The same is true to some extent at the border between England and Wales. However, Wales has power to set its own income tax rates but not its rate bands; the latter will remain in line with those for England and Northern Ireland.
In fact the rates of income tax in Wales have not yet diverged from those for England and Northern Ireland, and page iii of the Welsh draft Budget published on 16 December 2019 confirms that they will not do so through 2020/21.
With Scotland pursuing a distinctive income tax strategy which is markedly more progressive than that in the rest of the UK, it is already apparent that tensions and challenges arise from the size, shape and potential mobility of the Scottish income tax base – especially the mobility of the highest earners.
The power to set income tax rates is a two-edged sword, and the very fact that Wales has instigated the current inquiry suggests that the Welsh Assembly is aware of the risks it might face if it follows Scotland’s lead.
Across the UK, owner-managed businesses may choose to operate as sole traders or partnerships (liable to income tax) or companies (liable to corporation tax, with owners taking salary and/or dividends liable to income tax).
Interaction between the Scottish and UK tax regimes is probably already encouraging incorporation by Scottish taxpayers at an earlier stage in their business’s evolution compared with those in the rest of the UK.
This choice of trading entity and its timing determine not only the tax due but also which jurisdiction receives the tax. The UK Exchequer receives corporation tax, and income tax on dividends. Scotland directly receives only the SIT on non-savings, non-dividend income.
Note that changes from April 2020 will put the onus of whether to apply IR35 rules on each private sector organisation engaging workers. This may lead to more conservative decisions, bring more contractors within payroll and thus discourage incorporations by disguised employees.
Factors which now affect the tax planning and lifestyle choices of Scottish taxpayers might become equally relevant to Welsh taxpayers if Wales were also to opt for a divergent income tax strategy.
Classification of taxpayers
Identification of Scottish and Welsh taxpayers is crucial if public funding derived from SIT and WRIT is to be optimised in each respective devolved jurisdiction.
HMRC have not always managed this well. In early 2019, they even issued Scottish taxpayer PAYE codes to Welsh taxpayers and then blamed the error on employers.
Following lessons learned in Scotland, perhaps Wales may benefit from the mistakes which have been made to date.
The circumstances of Scotland and Wales are far from identical.
First, there are many communities straddling (or very close to) the border between England and Wales, and many people who live near that border commute across it to work on the other side. By comparison, the border between Scotland and England is relatively unpopulated.
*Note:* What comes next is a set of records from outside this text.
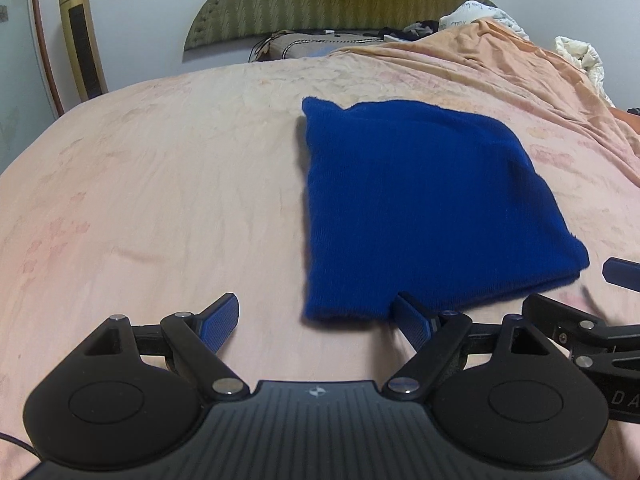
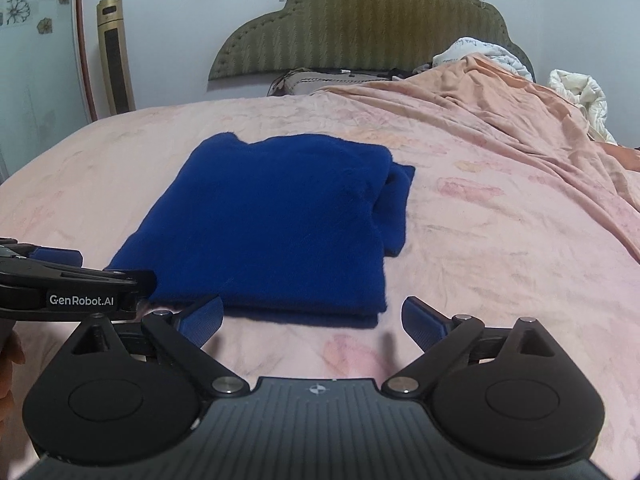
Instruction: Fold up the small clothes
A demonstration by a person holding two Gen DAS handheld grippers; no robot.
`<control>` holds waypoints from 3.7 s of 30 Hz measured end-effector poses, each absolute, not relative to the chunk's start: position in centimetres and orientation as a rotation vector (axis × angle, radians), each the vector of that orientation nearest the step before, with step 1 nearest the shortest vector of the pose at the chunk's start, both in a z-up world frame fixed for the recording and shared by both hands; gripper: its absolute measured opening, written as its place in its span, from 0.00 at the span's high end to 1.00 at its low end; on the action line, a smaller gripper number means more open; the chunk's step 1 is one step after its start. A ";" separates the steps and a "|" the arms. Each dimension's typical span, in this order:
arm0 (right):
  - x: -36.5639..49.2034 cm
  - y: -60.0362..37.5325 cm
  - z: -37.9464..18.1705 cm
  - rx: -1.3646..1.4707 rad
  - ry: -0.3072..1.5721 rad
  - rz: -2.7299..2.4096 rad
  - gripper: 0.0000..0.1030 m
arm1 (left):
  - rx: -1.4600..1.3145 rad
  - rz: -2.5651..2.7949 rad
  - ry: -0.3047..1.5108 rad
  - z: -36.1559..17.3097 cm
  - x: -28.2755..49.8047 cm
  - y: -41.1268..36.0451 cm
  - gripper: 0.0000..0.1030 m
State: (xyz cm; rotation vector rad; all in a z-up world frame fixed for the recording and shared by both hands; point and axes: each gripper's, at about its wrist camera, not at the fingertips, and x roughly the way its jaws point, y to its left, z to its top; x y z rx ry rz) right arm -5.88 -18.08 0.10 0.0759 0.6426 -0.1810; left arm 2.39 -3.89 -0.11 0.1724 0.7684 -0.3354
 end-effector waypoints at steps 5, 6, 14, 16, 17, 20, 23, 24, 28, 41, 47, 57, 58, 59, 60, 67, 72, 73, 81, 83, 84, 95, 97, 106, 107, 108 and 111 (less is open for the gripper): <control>-6.2 -17.1 -0.2 0.051 0.656 -0.179 0.05 | 0.190 -0.335 0.784 -0.9 1.7 -3.6 0.17; -6.3 -17.0 -0.2 0.045 0.658 -0.180 0.05 | 0.190 -0.334 0.781 -1.0 1.6 -3.6 0.17; -7.3 -16.8 -1.1 0.039 0.677 -0.201 0.04 | 0.175 -0.328 0.764 -1.1 0.8 -3.3 0.17; -7.5 -17.1 -1.3 0.048 0.682 -0.207 0.04 | 0.169 -0.325 0.759 -1.2 0.7 -3.2 0.17; -7.6 -17.2 -1.3 0.051 0.682 -0.208 0.04 | 0.167 -0.323 0.758 -1.3 0.6 -3.2 0.17; -7.8 -17.3 -1.4 0.050 0.680 -0.208 0.04 | 0.161 -0.319 0.750 -1.4 0.5 -3.1 0.17; -7.9 -17.4 -1.5 0.054 0.676 -0.204 0.04 | 0.164 -0.311 0.738 -1.7 0.4 -3.1 0.13; -7.9 -17.4 -1.6 0.059 0.675 -0.201 0.03 | 0.163 -0.308 0.734 -1.8 0.4 -3.1 0.12; -7.9 -18.0 -2.1 0.094 0.681 -0.195 0.03 | 0.153 -0.306 0.725 -1.9 0.3 -3.0 0.10; -7.4 -18.7 -2.6 0.069 0.658 -0.183 0.01 | 0.138 -0.313 0.677 -2.5 -0.5 -2.5 0.07; -7.4 -19.4 -3.1 0.091 0.653 -0.168 0.00 | 0.143 -0.308 0.671 -2.6 -0.6 -2.7 0.06; -7.4 -19.6 -3.2 0.099 0.651 -0.163 0.00 | 0.142 -0.308 0.671 -2.6 -0.6 -2.6 0.05; -7.5 -19.6 -3.2 0.099 0.650 -0.163 0.00 | 0.142 -0.309 0.672 -2.6 -0.6 -2.6 0.04; -7.5 -19.5 -3.3 0.100 0.650 -0.162 0.00 | 0.142 -0.308 0.672 -2.6 -0.6 -2.6 0.04; -7.5 -19.5 -3.3 0.100 0.649 -0.162 0.00 | 0.142 -0.308 0.672 -2.6 -0.6 -2.6 0.04; -7.4 -19.5 -3.3 0.100 0.649 -0.160 0.00 | 0.132 -0.308 0.678 -2.7 -0.5 -2.5 0.01; -7.4 -19.5 -3.3 0.100 0.649 -0.161 0.00 | 0.131 -0.308 0.678 -2.7 -0.4 -2.4 0.00; -7.4 -19.5 -3.3 0.100 0.649 -0.161 0.00 | 0.130 -0.308 0.678 -2.7 -0.4 -2.4 0.00; -7.4 -19.5 -3.3 0.097 0.649 -0.163 0.00 | 0.131 -0.313 0.676 -2.6 -0.5 -2.5 0.00; -7.5 -19.5 -3.3 0.099 0.646 -0.166 0.00 | 0.133 -0.314 0.675 -2.5 -0.5 -2.5 0.00; -7.5 -19.5 -3.3 0.100 0.645 -0.166 0.00 | 0.137 -0.314 0.678 -2.5 -0.5 -2.5 0.00; -8.4 -19.7 -2.4 0.175 0.596 -0.170 0.01 | 0.147 -0.322 0.695 -1.9 -1.2 -2.1 0.00; -8.4 -19.2 -2.2 0.143 0.603 -0.179 0.01 | 0.145 -0.314 0.696 -1.8 -1.2 -2.1 0.00; -8.5 -18.4 -1.6 0.084 0.610 -0.180 0.01 | 0.157 -0.299 0.698 -1.5 -1.4 -2.1 0.00; -8.5 -18.3 -1.6 0.082 0.611 -0.180 0.01 | 0.158 -0.300 0.699 -1.5 -1.5 -2.1 0.00; -8.5 -18.3 -1.6 0.084 0.611 -0.180 0.00 | 0.158 -0.300 0.700 -1.5 -1.5 -2.1 0.00; -8.5 -18.2 -1.6 0.084 0.615 -0.178 0.01 | 0.157 -0.301 0.701 -1.5 -1.5 -2.1 0.00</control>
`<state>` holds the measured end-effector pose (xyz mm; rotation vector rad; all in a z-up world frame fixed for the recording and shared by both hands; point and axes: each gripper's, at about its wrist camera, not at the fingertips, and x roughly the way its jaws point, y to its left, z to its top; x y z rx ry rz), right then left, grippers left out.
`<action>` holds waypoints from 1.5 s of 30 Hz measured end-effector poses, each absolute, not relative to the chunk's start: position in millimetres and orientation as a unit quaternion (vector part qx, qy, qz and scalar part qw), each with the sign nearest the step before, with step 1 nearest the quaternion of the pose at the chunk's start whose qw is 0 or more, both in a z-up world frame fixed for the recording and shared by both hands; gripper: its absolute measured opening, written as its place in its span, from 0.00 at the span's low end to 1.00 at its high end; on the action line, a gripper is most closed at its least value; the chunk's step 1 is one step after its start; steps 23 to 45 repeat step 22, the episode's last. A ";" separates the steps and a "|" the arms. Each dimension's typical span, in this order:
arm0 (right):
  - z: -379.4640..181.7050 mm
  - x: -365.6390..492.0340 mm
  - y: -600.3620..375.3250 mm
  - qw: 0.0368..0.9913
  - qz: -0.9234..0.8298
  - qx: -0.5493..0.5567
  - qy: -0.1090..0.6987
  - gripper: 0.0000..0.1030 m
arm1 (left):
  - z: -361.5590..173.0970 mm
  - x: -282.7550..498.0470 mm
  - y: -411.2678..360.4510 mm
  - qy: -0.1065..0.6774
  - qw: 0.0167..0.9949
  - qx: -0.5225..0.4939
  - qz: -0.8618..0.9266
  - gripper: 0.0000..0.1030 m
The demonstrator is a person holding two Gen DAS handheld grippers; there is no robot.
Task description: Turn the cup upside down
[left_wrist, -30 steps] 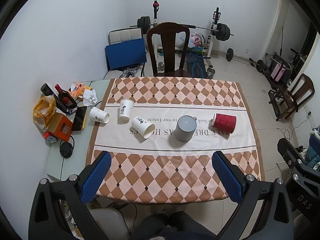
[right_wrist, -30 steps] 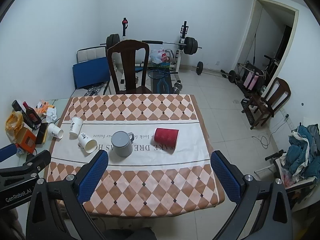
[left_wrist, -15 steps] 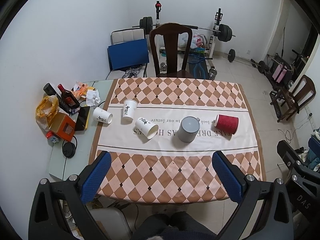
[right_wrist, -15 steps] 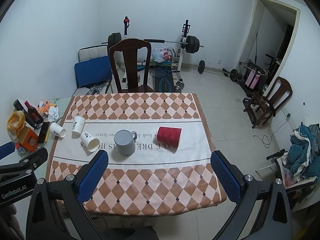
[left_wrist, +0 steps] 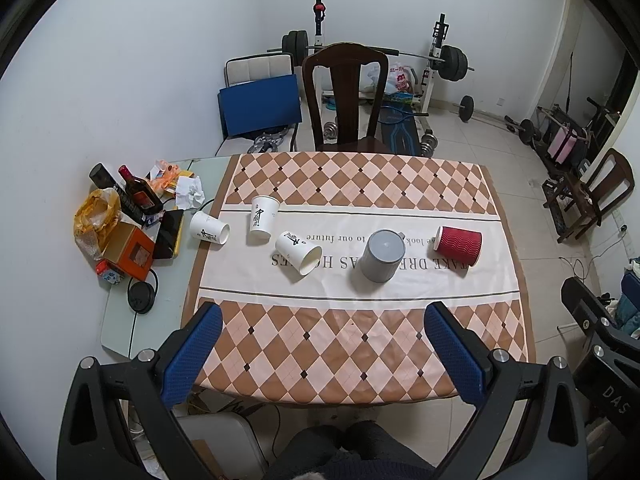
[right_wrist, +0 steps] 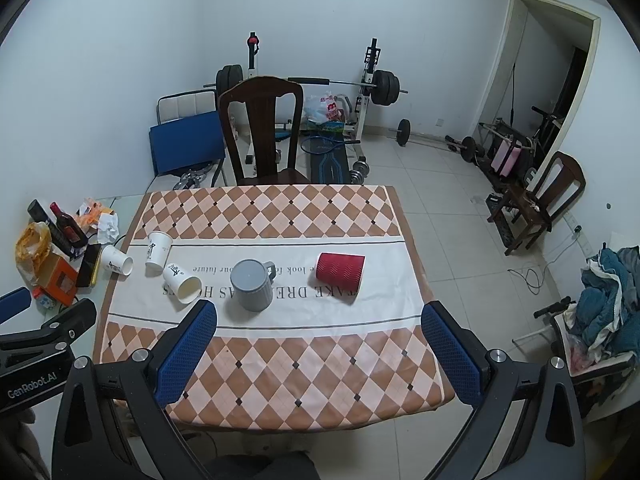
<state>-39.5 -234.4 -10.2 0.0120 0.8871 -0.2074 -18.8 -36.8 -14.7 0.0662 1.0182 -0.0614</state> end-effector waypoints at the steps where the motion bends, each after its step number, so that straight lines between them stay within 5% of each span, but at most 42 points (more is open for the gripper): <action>1: -10.6 -39.0 -234.7 0.898 -0.101 0.006 0.427 1.00 | -14.6 -19.0 -36.4 0.487 0.872 0.031 -0.030 1.00; 45: -10.0 -36.9 -234.8 0.899 -0.102 0.006 0.427 1.00 | -13.8 -20.2 -40.6 0.486 0.873 0.029 -0.035 1.00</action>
Divergence in tax rates would likely be much more apparent and perhaps problematic within a community straddling the English/Welsh border, than in a relatively isolated village some distance from the Scottish/English border.
Second, as stated above, the fiscal powers devolved to Cardiff for WRIT differ significantly from those devolved to Edinburgh for SIT – at least for now.
Wales can learn much from the lead which Scotland has taken in implementing devolved income tax, but it should not assume that all potential difficulties have been ironed out.